Scan the entries that follow and copy out every line containing "what".

**Data records**
^^^^^^^^
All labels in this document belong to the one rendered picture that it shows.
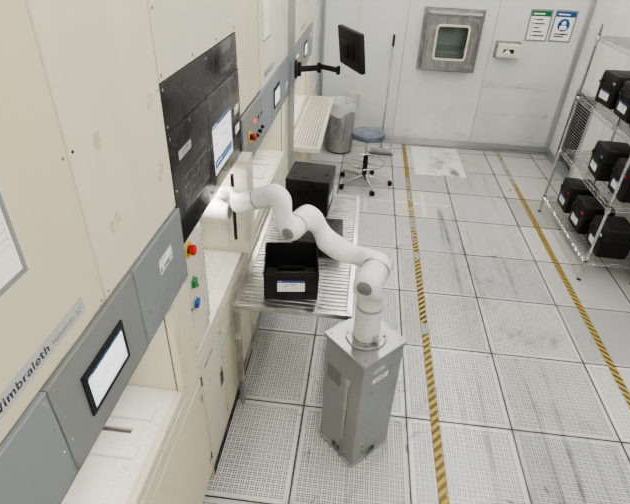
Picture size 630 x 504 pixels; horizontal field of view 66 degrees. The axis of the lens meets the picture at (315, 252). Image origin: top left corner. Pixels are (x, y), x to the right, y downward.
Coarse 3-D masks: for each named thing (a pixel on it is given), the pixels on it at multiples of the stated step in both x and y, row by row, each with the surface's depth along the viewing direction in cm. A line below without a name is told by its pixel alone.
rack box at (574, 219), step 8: (576, 200) 431; (584, 200) 423; (592, 200) 422; (600, 200) 423; (576, 208) 428; (584, 208) 415; (592, 208) 411; (600, 208) 411; (576, 216) 428; (584, 216) 414; (592, 216) 413; (576, 224) 427; (584, 224) 418; (584, 232) 423
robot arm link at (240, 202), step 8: (224, 192) 226; (232, 192) 219; (248, 192) 211; (232, 200) 216; (240, 200) 212; (248, 200) 210; (232, 208) 216; (240, 208) 214; (248, 208) 213; (256, 208) 212
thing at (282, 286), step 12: (276, 252) 261; (288, 252) 262; (300, 252) 262; (312, 252) 262; (264, 264) 241; (276, 264) 266; (288, 264) 266; (300, 264) 266; (312, 264) 267; (264, 276) 236; (276, 276) 236; (288, 276) 237; (300, 276) 237; (312, 276) 237; (264, 288) 241; (276, 288) 241; (288, 288) 241; (300, 288) 241; (312, 288) 242
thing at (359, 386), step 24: (336, 336) 224; (336, 360) 228; (360, 360) 212; (384, 360) 219; (336, 384) 235; (360, 384) 218; (384, 384) 231; (336, 408) 244; (360, 408) 227; (384, 408) 245; (336, 432) 253; (360, 432) 239; (384, 432) 259; (360, 456) 254
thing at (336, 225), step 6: (330, 222) 291; (336, 222) 292; (342, 222) 292; (336, 228) 286; (342, 228) 286; (306, 234) 279; (312, 234) 279; (342, 234) 281; (300, 240) 274; (306, 240) 274; (312, 240) 274; (318, 252) 276
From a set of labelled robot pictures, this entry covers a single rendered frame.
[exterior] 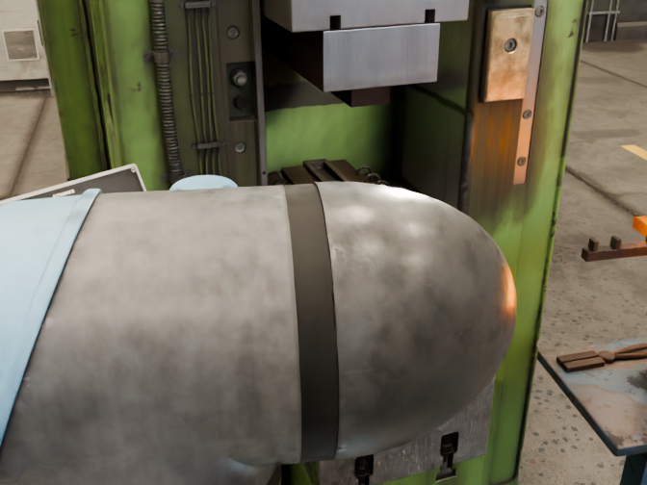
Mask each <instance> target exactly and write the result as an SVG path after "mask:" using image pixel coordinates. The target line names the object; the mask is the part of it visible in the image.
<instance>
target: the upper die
mask: <svg viewBox="0 0 647 485"><path fill-rule="evenodd" d="M260 16H261V40H262V48H264V49H265V50H267V51H268V52H269V53H271V54H272V55H273V56H275V57H276V58H277V59H279V60H280V61H281V62H283V63H284V64H285V65H287V66H289V67H290V68H291V69H292V70H293V71H295V72H296V73H297V74H299V75H300V76H301V77H303V78H304V79H306V80H307V81H308V82H310V83H311V84H312V85H314V86H315V87H317V88H318V89H320V90H321V91H322V92H331V91H340V90H350V89H369V88H379V87H389V86H398V85H408V84H419V83H428V82H436V81H437V66H438V51H439V36H440V23H439V22H436V23H433V22H430V21H427V20H425V23H423V24H409V25H396V26H383V27H370V28H356V29H343V30H340V29H338V28H336V27H334V26H331V25H330V29H329V31H316V32H302V33H292V32H290V31H288V30H287V29H285V28H283V27H282V26H280V25H278V24H276V23H275V22H273V21H271V20H270V19H268V18H266V17H265V16H263V15H261V14H260Z"/></svg>
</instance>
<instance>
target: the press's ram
mask: <svg viewBox="0 0 647 485"><path fill-rule="evenodd" d="M468 9H469V0H260V14H261V15H263V16H265V17H266V18H268V19H270V20H271V21H273V22H275V23H276V24H278V25H280V26H282V27H283V28H285V29H287V30H288V31H290V32H292V33H302V32H316V31H329V29H330V25H331V26H334V27H336V28H338V29H340V30H343V29H356V28H370V27H383V26H396V25H409V24H423V23H425V20H427V21H430V22H433V23H436V22H450V21H463V20H467V19H468Z"/></svg>
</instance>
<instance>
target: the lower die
mask: <svg viewBox="0 0 647 485"><path fill-rule="evenodd" d="M319 162H325V163H326V164H327V165H328V166H329V167H330V168H331V169H332V170H334V171H335V172H336V173H337V174H338V175H339V176H340V177H341V178H342V179H343V180H344V181H345V182H359V183H364V179H365V176H363V175H362V174H361V173H360V172H359V176H357V175H355V174H356V171H357V169H356V168H355V167H353V166H352V165H351V164H350V163H349V162H348V161H347V160H345V159H344V160H336V161H328V160H327V159H318V160H310V161H303V166H290V167H283V168H281V172H279V173H281V175H282V177H283V179H285V180H286V181H287V182H288V183H289V185H301V184H313V183H314V182H327V181H326V180H325V179H324V178H323V177H322V176H321V174H320V173H319V172H318V171H317V170H316V169H314V168H313V167H312V166H311V165H310V164H312V163H319ZM277 179H280V178H279V176H278V175H276V174H274V175H272V176H270V178H269V186H271V185H272V183H273V182H274V181H275V180H277Z"/></svg>
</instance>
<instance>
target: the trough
mask: <svg viewBox="0 0 647 485"><path fill-rule="evenodd" d="M310 165H311V166H312V167H313V168H314V169H316V170H317V171H318V172H319V173H320V174H321V176H322V177H323V178H324V179H325V180H326V181H327V182H345V181H344V180H343V179H342V178H341V177H340V176H339V175H338V174H337V173H336V172H335V171H334V170H332V169H331V168H330V167H329V166H328V165H327V164H326V163H325V162H319V163H312V164H310Z"/></svg>
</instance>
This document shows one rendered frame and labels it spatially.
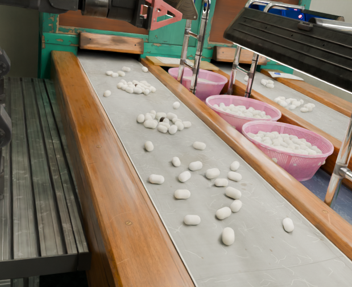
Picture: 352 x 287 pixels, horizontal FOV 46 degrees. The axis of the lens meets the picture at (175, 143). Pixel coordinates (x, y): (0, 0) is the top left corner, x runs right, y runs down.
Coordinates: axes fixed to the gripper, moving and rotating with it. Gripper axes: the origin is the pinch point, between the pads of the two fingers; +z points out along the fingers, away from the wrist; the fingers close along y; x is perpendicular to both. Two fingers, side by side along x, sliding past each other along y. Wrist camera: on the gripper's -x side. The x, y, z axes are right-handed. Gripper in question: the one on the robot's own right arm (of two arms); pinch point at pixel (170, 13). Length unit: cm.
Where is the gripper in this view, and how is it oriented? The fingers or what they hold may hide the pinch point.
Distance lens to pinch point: 97.7
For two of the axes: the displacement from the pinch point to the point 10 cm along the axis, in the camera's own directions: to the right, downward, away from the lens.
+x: -1.6, 9.2, 3.6
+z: 9.2, 0.1, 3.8
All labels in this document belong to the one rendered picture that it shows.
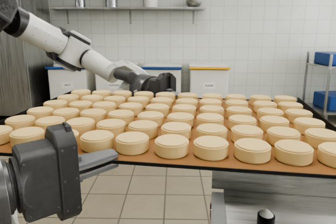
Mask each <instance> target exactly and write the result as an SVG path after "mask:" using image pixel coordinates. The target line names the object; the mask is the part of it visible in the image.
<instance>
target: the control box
mask: <svg viewBox="0 0 336 224"><path fill-rule="evenodd" d="M210 224H227V220H226V208H225V195H224V192H214V191H213V192H212V193H211V202H210Z"/></svg>
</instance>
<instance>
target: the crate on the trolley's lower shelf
mask: <svg viewBox="0 0 336 224"><path fill-rule="evenodd" d="M325 94H326V91H314V94H313V103H312V104H313V105H315V106H318V107H320V108H324V102H325ZM326 110H328V111H336V90H335V91H328V99H327V107H326Z"/></svg>
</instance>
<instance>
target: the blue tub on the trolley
mask: <svg viewBox="0 0 336 224"><path fill-rule="evenodd" d="M330 55H333V59H332V66H336V51H317V52H315V55H314V63H317V64H322V65H327V66H329V61H330Z"/></svg>
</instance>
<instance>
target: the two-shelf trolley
mask: <svg viewBox="0 0 336 224"><path fill-rule="evenodd" d="M309 55H310V52H309V51H307V54H306V63H305V73H304V83H303V92H302V101H304V102H305V93H306V83H307V74H308V65H310V66H315V67H320V68H325V69H328V74H327V82H326V90H325V98H324V106H323V108H321V107H318V106H316V105H314V104H313V103H306V104H307V105H309V106H310V107H311V108H313V109H314V110H315V111H316V112H318V113H320V114H322V115H323V117H324V118H325V119H326V120H328V115H336V111H328V110H327V102H328V94H329V86H330V78H331V70H332V69H336V66H332V62H333V54H330V58H329V65H324V64H319V63H314V62H309Z"/></svg>
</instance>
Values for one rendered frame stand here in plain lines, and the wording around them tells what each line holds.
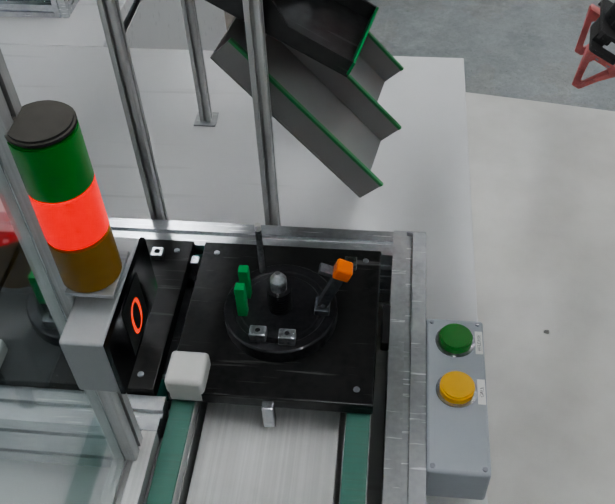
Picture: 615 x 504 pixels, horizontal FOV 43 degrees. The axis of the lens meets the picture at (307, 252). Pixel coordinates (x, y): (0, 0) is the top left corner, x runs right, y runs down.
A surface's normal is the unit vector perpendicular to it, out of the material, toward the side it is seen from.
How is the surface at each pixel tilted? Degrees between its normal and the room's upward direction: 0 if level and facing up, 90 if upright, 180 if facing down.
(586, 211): 0
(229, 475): 0
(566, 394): 0
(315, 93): 45
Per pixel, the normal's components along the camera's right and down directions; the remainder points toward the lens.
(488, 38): -0.04, -0.68
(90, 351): -0.11, 0.73
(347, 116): 0.65, -0.35
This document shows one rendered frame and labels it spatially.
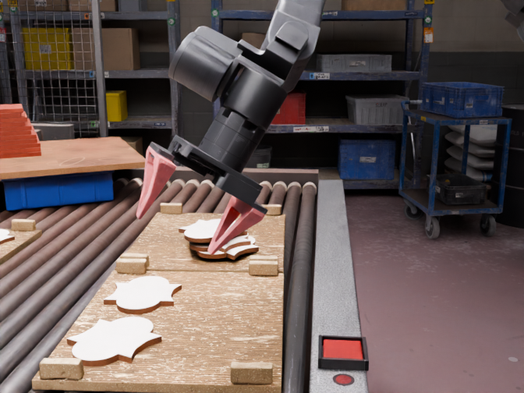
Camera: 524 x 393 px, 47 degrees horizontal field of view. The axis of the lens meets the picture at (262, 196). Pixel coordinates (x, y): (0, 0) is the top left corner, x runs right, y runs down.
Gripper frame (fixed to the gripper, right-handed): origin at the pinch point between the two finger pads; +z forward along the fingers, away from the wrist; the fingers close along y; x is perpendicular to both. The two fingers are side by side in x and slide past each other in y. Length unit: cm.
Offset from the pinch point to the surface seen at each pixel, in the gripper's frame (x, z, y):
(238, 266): -47, 9, -34
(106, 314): -33.6, 24.6, -9.4
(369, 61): -395, -135, -224
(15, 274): -64, 35, 2
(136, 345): -18.8, 22.0, -10.9
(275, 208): -78, -3, -51
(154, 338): -20.4, 20.5, -13.4
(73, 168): -111, 17, -6
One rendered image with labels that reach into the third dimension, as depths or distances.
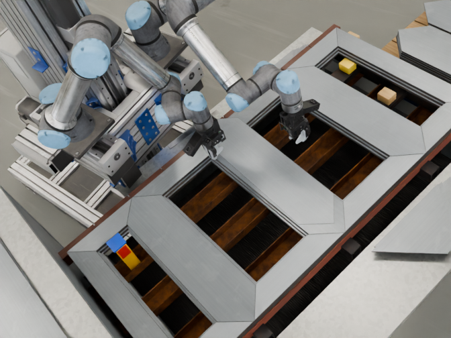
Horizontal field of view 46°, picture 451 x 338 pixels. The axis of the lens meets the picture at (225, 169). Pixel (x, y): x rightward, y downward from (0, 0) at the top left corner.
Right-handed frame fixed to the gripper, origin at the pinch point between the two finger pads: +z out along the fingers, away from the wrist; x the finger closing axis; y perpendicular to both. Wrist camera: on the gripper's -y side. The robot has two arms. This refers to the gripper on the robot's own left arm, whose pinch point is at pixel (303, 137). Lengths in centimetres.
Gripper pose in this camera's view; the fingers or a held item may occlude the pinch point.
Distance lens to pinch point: 211.4
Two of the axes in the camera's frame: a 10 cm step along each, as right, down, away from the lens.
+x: 6.3, 5.3, -5.7
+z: 2.3, 5.7, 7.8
^^^^^^^^
**Written solution**
Where is the gripper in this view, and how is it oriented? The fingers or what they hold may hide the pinch point.
Values for one rendered frame stand here in plain lines, and the wording around them tells what each line holds.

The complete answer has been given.